We live in the age where big data and data science are used to predict everything from what I might want to buy on Amazon to the outcome of an election. The results of the Brexit referendum caught many by surprise because pollsters suggested that a “stay” vote would prevail. And we all know how that turned out.
History repeated itself on Nov. 8 when U.S. president-elect Donald Trump won his bid for the White House. Most polls and pundits predicted there would be a Democratic victory, and few questioned their validity.
The Wall Street Journal article, Election Day Forecasts Deal Blow to Data Science, made three very important points about big data and data science:
– Dark data, data that is unknown, can result in misleading predictions.
– Asking simplistic questions yields a limited data set that produces ineffective conclusions.
– “Without comprehensive data, you tend to get non-comprehensive predictions.”
Keep the baby, drain the bath water
A powerful new application of data science uses data to detect and stop cyber attacks in real time. Think of it as stopping the next Target, Anthem and Sony Pictures data breach. Data science has produced critical discoveries like the Higgs Boson particle, a scientific breakthrough to which I am proud to have contributed. Now, my team and I apply our data science minds to detecting hidden threats and cyber attacks on the businesses you trust.
So, from a data science perspective, what are the lessons learned from the big data blunders in election predictions? The lesson is all about using the right data for the problem at hand, and not about questioning if the data is right. The same applies for cybersecurity.
Using the wrong data
Cybersecurity that relies on logs as the data source suffers the same election-prediction fate as dark data. Logs provide detailed information about user identity and computers. For example, a log can tell us that Kevin accessed a database at 10:03 p.m. or Emily visited a Russian website at 5:32 a.m. The belief is logs are the fingerprints that reveal a cyber attacker’s presence. However, data breach victims never knew the attacker was there. Sophisticated attackers are experts at hiding in plain sight and never leaving any evidence they were there.
Asking simplistic questions
Cybersecurity that relies on flow data like NetFlow is similar to relying on a pollster that asked simplistic questions.
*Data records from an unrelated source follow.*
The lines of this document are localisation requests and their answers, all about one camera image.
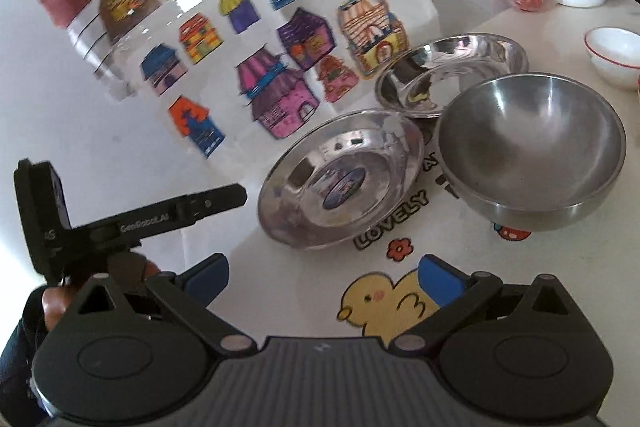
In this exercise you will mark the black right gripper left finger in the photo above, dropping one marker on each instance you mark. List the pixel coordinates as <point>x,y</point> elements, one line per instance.
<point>166,315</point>

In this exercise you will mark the shiny steel plate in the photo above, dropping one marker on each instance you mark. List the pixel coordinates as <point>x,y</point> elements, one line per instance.
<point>340,179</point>

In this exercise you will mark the white bowl red rim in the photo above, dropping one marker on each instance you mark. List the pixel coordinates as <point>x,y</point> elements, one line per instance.
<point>614,54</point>

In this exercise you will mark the white printed table cloth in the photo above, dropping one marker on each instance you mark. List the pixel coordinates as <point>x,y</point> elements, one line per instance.
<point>277,291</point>

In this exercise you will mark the large steel bowl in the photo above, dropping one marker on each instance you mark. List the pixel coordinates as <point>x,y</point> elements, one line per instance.
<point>534,152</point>

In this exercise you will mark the person's left hand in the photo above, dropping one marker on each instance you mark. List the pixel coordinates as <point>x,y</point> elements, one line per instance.
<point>127,270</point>

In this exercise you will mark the colourful houses drawing sheet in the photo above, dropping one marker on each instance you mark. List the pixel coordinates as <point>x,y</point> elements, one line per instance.
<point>233,80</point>

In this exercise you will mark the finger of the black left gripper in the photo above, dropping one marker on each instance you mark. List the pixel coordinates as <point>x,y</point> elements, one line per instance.
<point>127,229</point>

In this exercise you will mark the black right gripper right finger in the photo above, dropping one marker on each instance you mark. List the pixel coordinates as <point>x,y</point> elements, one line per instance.
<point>467,299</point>

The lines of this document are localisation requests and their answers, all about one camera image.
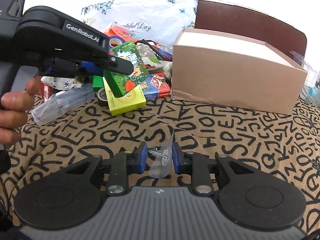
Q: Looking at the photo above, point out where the green strawberry carton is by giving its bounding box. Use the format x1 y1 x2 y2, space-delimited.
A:
104 41 149 98

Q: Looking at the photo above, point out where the clear bag of paper clips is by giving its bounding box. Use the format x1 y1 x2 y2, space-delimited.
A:
148 131 174 179

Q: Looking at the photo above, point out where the blue masking tape roll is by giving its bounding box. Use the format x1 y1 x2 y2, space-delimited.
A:
109 36 123 48

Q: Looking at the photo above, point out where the clear plastic case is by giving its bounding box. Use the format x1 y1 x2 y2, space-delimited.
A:
31 83 95 126

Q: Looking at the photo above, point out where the letter pattern table cloth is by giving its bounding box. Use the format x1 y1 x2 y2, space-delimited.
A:
1 98 319 233

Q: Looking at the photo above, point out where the red blue card box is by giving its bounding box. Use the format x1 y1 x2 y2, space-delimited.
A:
140 73 171 100

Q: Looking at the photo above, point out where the person left hand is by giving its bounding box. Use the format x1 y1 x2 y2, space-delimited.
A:
1 76 41 146

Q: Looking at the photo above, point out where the tan cardboard box white inside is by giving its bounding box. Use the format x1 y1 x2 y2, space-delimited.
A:
171 28 307 114

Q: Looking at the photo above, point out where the yellow green box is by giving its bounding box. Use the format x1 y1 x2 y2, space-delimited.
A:
103 77 146 116

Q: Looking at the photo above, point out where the floral white plastic bag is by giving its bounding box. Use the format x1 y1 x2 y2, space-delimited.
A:
81 0 198 50

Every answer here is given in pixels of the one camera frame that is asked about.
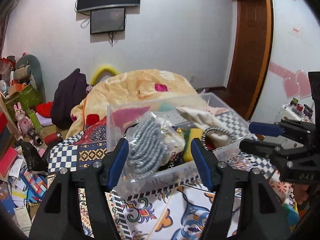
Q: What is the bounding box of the floral yellow scrunchie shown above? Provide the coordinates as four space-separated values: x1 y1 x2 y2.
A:
161 127 185 161

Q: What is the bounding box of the white sticker covered device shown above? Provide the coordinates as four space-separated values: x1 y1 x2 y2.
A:
274 98 314 123

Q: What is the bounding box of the red box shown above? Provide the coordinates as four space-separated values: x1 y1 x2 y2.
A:
0 113 8 135

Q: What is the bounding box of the green cardboard box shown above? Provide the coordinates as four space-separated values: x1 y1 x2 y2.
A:
4 85 43 118

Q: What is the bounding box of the pink bunny figure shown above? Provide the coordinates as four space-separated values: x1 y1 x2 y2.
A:
14 102 34 136

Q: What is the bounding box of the pink heart wall decal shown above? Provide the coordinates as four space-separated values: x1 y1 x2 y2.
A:
283 70 311 99

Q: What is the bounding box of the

Attackers who perpetrate the most sophisticated cyber heists like the Carbanak banking theft use remote access Trojans (RATs) to remotely control their attack. Flow data reveals that an internal computer communicated with an external one, when it started and ended, and how much data was sent and received. But flow data can’t distinguish between Web browsing and a RAT.
Using the right data to make comprehensive decisions
If you want to find a cyber threat in your computer network, then the most truthful source of big data is your computer network traffic. Data science enables you to make very rapid decisions based on incredibly big data sets. In fact, data science recently enabled a robot to set a new record for solving Rubik’s cube in less than a second. Data science likewise enables cybersecurity to listen to all the computer traffic on a network to find cyber attackers in the act and stop them before they steal personal, health or financial information. The key is using the right “big data” – in this case, network traffic – for data science to make the right decisions. Let’s hope that pollster in the next election learn from the past and use the right data source to predict outcomes.